The sheer importance of the Rivals Round was always going to be far greater to Leigh than to the Red Devils, for whom it was the first of four matches in a fortnight, with a mere four days between each, whereas for the winless Centurions, it represented the latest of only a handful of lingering games, from which they might be able to secure a victory.
Of course, when you are faced with the number of fixtures being crammed into the next fortnight, culminating with the Magic Weekend, you work on a one game at a time basis, and do all you can to start with a win, by being totally focused on the task in hand and clinical in your execution.
And that is just how the Red Devils started the game, running in the first try of the afternoon, in under two minutes, when Kevin Brown cleverly changed the direction of the attack back towards the left, which completely wrong footed the home side and presented the flawless, Rhys Williams, with a walk-in at the corner.

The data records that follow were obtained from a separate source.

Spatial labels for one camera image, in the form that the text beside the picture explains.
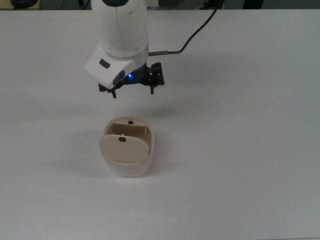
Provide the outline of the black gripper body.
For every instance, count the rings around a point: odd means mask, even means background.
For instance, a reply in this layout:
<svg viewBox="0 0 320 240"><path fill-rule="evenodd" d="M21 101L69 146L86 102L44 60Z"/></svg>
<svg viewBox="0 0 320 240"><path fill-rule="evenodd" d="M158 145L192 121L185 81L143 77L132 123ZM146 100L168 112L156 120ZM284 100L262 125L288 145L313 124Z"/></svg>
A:
<svg viewBox="0 0 320 240"><path fill-rule="evenodd" d="M117 84L117 88L121 88L124 85L141 84L143 86L150 86L150 72L147 64L145 63L140 68L128 73Z"/></svg>

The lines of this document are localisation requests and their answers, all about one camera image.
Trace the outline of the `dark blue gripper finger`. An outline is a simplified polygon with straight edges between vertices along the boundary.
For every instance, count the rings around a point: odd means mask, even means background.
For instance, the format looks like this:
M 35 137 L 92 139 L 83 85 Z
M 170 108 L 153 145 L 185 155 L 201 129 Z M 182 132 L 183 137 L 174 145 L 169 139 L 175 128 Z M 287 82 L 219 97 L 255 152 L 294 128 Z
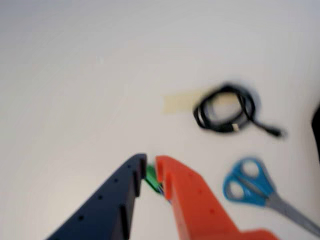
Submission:
M 131 156 L 49 239 L 128 240 L 146 167 L 145 153 Z

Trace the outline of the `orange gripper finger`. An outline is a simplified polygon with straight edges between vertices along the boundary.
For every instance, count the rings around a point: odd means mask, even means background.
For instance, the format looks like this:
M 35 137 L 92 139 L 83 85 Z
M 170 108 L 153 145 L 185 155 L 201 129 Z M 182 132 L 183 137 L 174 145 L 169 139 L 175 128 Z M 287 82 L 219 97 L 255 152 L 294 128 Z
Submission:
M 157 180 L 170 201 L 181 240 L 275 240 L 264 229 L 240 231 L 195 170 L 167 155 L 155 158 Z

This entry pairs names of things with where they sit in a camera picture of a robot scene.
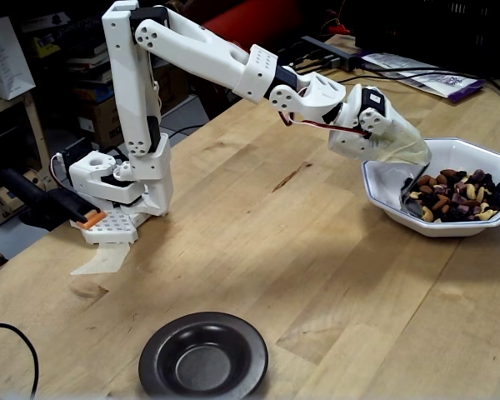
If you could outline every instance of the black bowl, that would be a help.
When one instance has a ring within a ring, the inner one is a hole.
[[[267,346],[252,325],[221,312],[198,312],[150,338],[139,378],[151,397],[235,400],[258,388],[267,365]]]

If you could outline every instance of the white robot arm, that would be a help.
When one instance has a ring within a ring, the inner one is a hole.
[[[104,210],[117,203],[126,215],[163,215],[173,195],[149,53],[254,103],[268,99],[287,125],[330,130],[328,146],[336,153],[358,160],[430,161],[418,130],[375,87],[357,85],[344,102],[345,87],[323,75],[298,75],[258,45],[248,54],[165,7],[140,8],[137,0],[115,2],[102,25],[129,161],[118,165],[111,156],[91,152],[69,172],[78,193]],[[295,113],[301,122],[293,121]]]

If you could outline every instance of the tape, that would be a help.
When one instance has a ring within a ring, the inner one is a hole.
[[[70,274],[115,273],[123,265],[129,251],[129,243],[101,243],[92,260],[70,272]]]

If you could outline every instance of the wooden tabletop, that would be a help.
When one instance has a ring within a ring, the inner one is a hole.
[[[452,105],[377,85],[425,137],[500,152],[491,88]],[[96,247],[67,224],[2,267],[0,322],[37,348],[38,393],[143,395],[147,340],[211,310],[263,335],[267,398],[500,398],[500,227],[431,239],[391,221],[327,140],[241,101],[173,149],[171,212],[140,227],[118,273],[71,277]],[[0,332],[0,394],[27,393],[32,373]]]

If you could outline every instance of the mixed nuts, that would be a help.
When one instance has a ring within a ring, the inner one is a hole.
[[[411,184],[409,177],[404,188]],[[490,173],[443,169],[437,177],[423,175],[406,194],[422,206],[427,223],[487,221],[500,211],[500,183]]]

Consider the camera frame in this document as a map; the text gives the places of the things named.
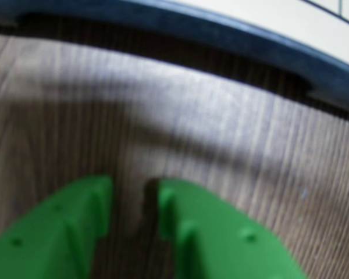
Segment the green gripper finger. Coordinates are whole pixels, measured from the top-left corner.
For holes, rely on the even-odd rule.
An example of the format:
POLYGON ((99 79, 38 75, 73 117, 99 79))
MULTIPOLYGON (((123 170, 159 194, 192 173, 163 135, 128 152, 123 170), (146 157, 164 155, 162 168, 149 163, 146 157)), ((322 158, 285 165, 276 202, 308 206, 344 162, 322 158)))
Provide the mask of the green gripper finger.
POLYGON ((112 199, 112 179, 98 175, 39 203, 0 235, 0 278, 88 278, 112 199))
POLYGON ((176 278, 306 278, 278 237, 203 186, 160 179, 158 213, 176 278))

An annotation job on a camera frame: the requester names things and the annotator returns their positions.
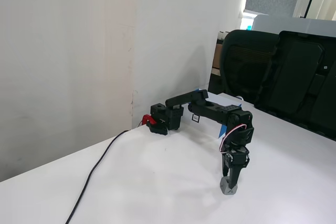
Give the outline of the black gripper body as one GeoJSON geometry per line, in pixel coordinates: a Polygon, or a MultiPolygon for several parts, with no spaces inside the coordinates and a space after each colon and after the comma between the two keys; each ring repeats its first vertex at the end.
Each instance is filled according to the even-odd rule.
{"type": "Polygon", "coordinates": [[[229,148],[225,154],[229,168],[233,165],[244,165],[244,168],[246,168],[249,163],[249,150],[245,146],[240,148],[229,148]]]}

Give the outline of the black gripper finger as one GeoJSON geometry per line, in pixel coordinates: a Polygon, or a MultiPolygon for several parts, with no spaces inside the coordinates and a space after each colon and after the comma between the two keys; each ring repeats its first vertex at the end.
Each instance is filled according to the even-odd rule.
{"type": "Polygon", "coordinates": [[[244,168],[244,165],[233,165],[229,169],[229,182],[228,182],[228,187],[230,189],[233,189],[238,182],[239,175],[241,170],[244,168]]]}
{"type": "Polygon", "coordinates": [[[229,172],[229,167],[228,167],[228,162],[227,162],[227,157],[226,154],[222,155],[222,173],[223,176],[228,176],[229,172]]]}

There is always a danger in scoring too early and too easily, because time and time again it seems to have a demotivating effect on the team which goes ahead without having even been tested, in any way. That certainly is how it appeared with Salford, with their work ethic being forgotten in their eagerness to secure further easy pickings, which led to a number of unforced errors manifesting themselves.

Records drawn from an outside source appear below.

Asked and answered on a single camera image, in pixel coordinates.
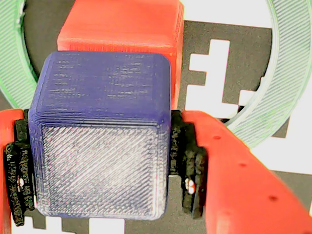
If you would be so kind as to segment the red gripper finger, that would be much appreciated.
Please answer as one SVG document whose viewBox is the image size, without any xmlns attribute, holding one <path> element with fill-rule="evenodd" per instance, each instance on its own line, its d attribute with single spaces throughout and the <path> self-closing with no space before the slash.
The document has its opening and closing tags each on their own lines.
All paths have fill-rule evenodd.
<svg viewBox="0 0 312 234">
<path fill-rule="evenodd" d="M 309 234 L 297 196 L 222 122 L 200 111 L 171 112 L 170 174 L 182 208 L 209 234 Z"/>
<path fill-rule="evenodd" d="M 11 218 L 24 225 L 24 213 L 32 211 L 33 166 L 28 131 L 28 111 L 0 112 L 0 232 L 11 233 Z"/>
</svg>

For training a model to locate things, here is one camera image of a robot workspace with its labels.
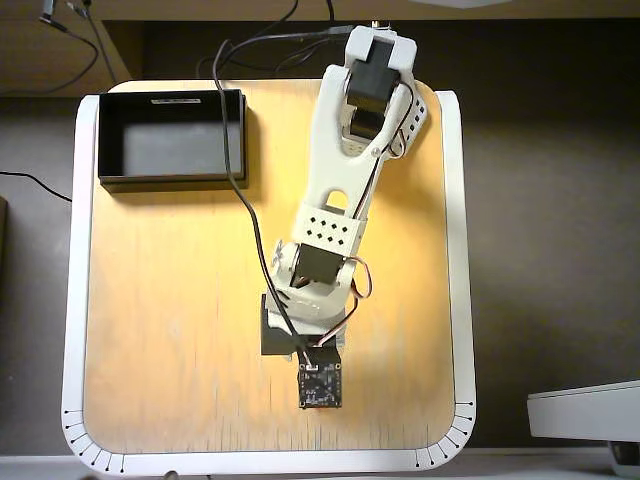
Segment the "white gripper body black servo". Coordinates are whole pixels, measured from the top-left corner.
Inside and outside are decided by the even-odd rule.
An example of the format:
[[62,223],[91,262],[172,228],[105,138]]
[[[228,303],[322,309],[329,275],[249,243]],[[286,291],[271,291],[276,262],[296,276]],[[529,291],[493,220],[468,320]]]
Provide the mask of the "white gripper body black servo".
[[349,316],[346,285],[306,285],[278,291],[276,302],[267,292],[261,298],[260,354],[301,360],[337,360],[342,331]]

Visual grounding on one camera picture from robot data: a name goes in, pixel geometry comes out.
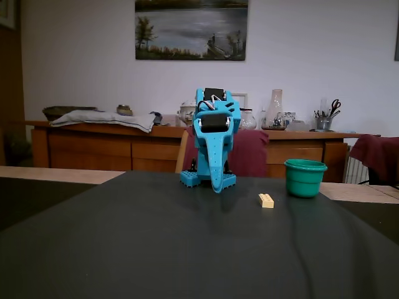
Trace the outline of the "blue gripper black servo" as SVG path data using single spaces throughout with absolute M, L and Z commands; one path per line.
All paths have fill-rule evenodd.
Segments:
M 193 134 L 198 150 L 197 172 L 201 181 L 211 181 L 216 193 L 223 190 L 224 164 L 240 121 L 239 102 L 234 99 L 196 101 Z

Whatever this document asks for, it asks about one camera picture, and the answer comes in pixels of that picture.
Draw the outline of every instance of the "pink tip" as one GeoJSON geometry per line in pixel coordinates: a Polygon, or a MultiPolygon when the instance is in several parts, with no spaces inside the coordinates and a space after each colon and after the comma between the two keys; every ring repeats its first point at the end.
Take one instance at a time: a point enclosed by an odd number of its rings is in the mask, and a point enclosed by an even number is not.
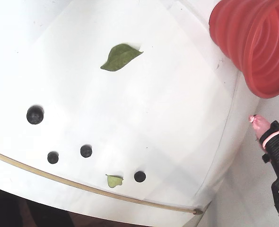
{"type": "Polygon", "coordinates": [[[249,116],[249,122],[251,122],[251,123],[252,123],[254,120],[255,120],[255,117],[254,117],[254,116],[252,116],[252,115],[251,115],[251,116],[249,116]]]}

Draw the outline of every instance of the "white surface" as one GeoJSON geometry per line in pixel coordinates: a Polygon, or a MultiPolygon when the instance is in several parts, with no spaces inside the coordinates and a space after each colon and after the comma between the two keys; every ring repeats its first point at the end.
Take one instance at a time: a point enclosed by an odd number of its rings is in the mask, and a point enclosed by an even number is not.
{"type": "MultiPolygon", "coordinates": [[[[209,1],[206,12],[210,5],[215,4],[209,1]]],[[[199,2],[75,0],[34,44],[29,41],[19,53],[8,52],[18,43],[7,44],[0,53],[0,153],[110,192],[205,206],[258,98],[212,42],[207,13],[200,10],[199,2]],[[144,53],[117,72],[101,70],[120,43],[144,53]],[[26,112],[35,104],[45,114],[34,126],[26,112]],[[84,144],[93,147],[90,158],[79,153],[84,144]],[[60,160],[50,165],[47,154],[53,150],[60,160]],[[147,175],[141,184],[133,179],[138,170],[147,175]],[[122,175],[123,186],[110,189],[105,174],[122,175]]],[[[134,224],[182,226],[192,217],[72,189],[6,164],[0,164],[0,189],[134,224]],[[124,215],[117,215],[118,207],[124,215]]]]}
{"type": "MultiPolygon", "coordinates": [[[[279,96],[261,100],[255,114],[279,122],[279,96]]],[[[277,177],[255,138],[250,128],[199,227],[279,227],[271,191],[277,177]]]]}

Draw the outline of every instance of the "dark floor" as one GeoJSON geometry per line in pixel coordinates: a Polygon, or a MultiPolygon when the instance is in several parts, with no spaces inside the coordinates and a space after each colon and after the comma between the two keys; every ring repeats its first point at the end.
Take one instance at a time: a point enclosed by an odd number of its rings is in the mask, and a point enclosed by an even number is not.
{"type": "Polygon", "coordinates": [[[15,201],[16,205],[13,207],[15,207],[15,210],[19,209],[19,211],[17,211],[17,214],[14,216],[19,216],[20,213],[23,221],[23,227],[140,227],[137,225],[66,212],[35,203],[0,190],[0,200],[3,200],[2,202],[5,201],[3,198],[6,198],[6,201],[15,201]]]}

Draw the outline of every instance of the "white curved board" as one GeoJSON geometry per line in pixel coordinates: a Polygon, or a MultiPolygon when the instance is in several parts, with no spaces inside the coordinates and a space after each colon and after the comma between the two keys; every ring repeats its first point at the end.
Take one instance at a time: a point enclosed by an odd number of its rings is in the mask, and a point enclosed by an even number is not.
{"type": "MultiPolygon", "coordinates": [[[[167,3],[75,0],[31,48],[8,56],[6,64],[0,61],[0,153],[109,192],[175,206],[206,205],[196,199],[197,192],[205,183],[227,124],[237,69],[187,4],[167,3]],[[117,72],[101,70],[110,49],[121,43],[144,53],[117,72]],[[39,125],[26,120],[32,105],[44,109],[39,125]],[[92,146],[89,158],[80,155],[84,144],[92,146]],[[47,161],[50,151],[59,153],[54,165],[47,161]],[[139,170],[147,176],[143,183],[133,178],[139,170]],[[123,176],[123,185],[109,188],[106,174],[123,176]]],[[[237,95],[247,99],[247,107],[233,109],[234,113],[244,110],[239,116],[243,123],[258,99],[246,89],[237,95]]],[[[216,173],[222,166],[213,168],[216,173]]],[[[0,188],[95,217],[142,225],[161,223],[157,215],[143,221],[85,210],[81,202],[72,201],[77,197],[90,202],[94,197],[97,203],[100,197],[88,192],[76,195],[77,189],[71,189],[76,194],[65,202],[31,195],[31,187],[17,192],[0,183],[0,188]]],[[[120,203],[111,198],[100,202],[99,206],[112,209],[120,203]]],[[[151,214],[163,212],[165,218],[167,211],[159,210],[149,208],[151,214]]],[[[182,215],[168,217],[168,226],[191,218],[182,215]]]]}

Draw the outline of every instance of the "pink rubber band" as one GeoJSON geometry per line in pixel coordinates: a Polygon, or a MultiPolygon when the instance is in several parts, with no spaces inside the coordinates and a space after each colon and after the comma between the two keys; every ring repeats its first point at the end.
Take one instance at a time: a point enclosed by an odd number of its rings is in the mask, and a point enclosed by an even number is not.
{"type": "Polygon", "coordinates": [[[262,143],[262,147],[265,149],[267,142],[269,142],[270,139],[272,139],[274,136],[277,136],[278,134],[279,134],[279,131],[276,131],[276,132],[272,133],[270,136],[268,136],[268,138],[266,138],[264,140],[264,142],[262,143]]]}

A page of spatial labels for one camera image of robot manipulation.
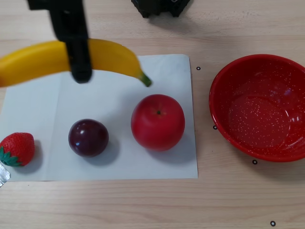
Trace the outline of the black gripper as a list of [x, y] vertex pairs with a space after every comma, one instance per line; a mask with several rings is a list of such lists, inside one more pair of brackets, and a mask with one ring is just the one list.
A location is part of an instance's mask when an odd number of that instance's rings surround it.
[[72, 76], [88, 83], [92, 65], [82, 0], [28, 0], [30, 10], [47, 10], [57, 39], [65, 42]]

Leigh, meanwhile, had been caught cold and sought to rectify it with ball in hand, once some possession came their way, and those Salford errors certainly helped. Not only that, the errors gave them the encouragement to apply pressure on the Reds’ attack, and force even more.
From that point on, Leigh had lengthy periods of possession, which they put to good use, gaining in confidence as each repeat set came their way, and playing some extremely fluent rugby, while the visitors had to spend far too long and far too much energy defending their line, which they kept intact, until Joe Mellor’s quick thinking, on 18 mins, caught them out with a chip and chase to open the home account, to which they added another well-worked try from Keanan Brand.
To be fair, Salford players did what any team would do, when taken by surprise by another, which was to stick with them points-wise, until the game swung in their favour, and they got more plentiful possession, and the ascendency. Consequently, they turned round at the interval only four points adrift, following a further converted touch-down from Harvey Livett.
Hopes that, for the second half, they might have redressed the problems, with which they had presented themselves, soared, when they went ahead through the first of Ken Sio’s brace, but Leigh had a strategy which they stuck to with the utmost rigour. They had been in similar positions in the past, and had learned from those; this time no-one was going to be let off the hook.
In all Leigh slotted over five penalty goals, one in the first half, and the ten points accrued, proved, in the end, to be the difference between the sides.
Ryan Lannon was unfortunate not to ground the ball to the referee’s satisfaction. Former Salford players, Liam Hood and Adam Sidlow, went through to put the home side well ahead, although Salford had the final say with Sio’s second, after the hooter had sounded.
With the remaining games coming thick and fast, it is important that the players quickly consign this one to the bin, and take what they have learned from it into Thursday’s visit from Catalans.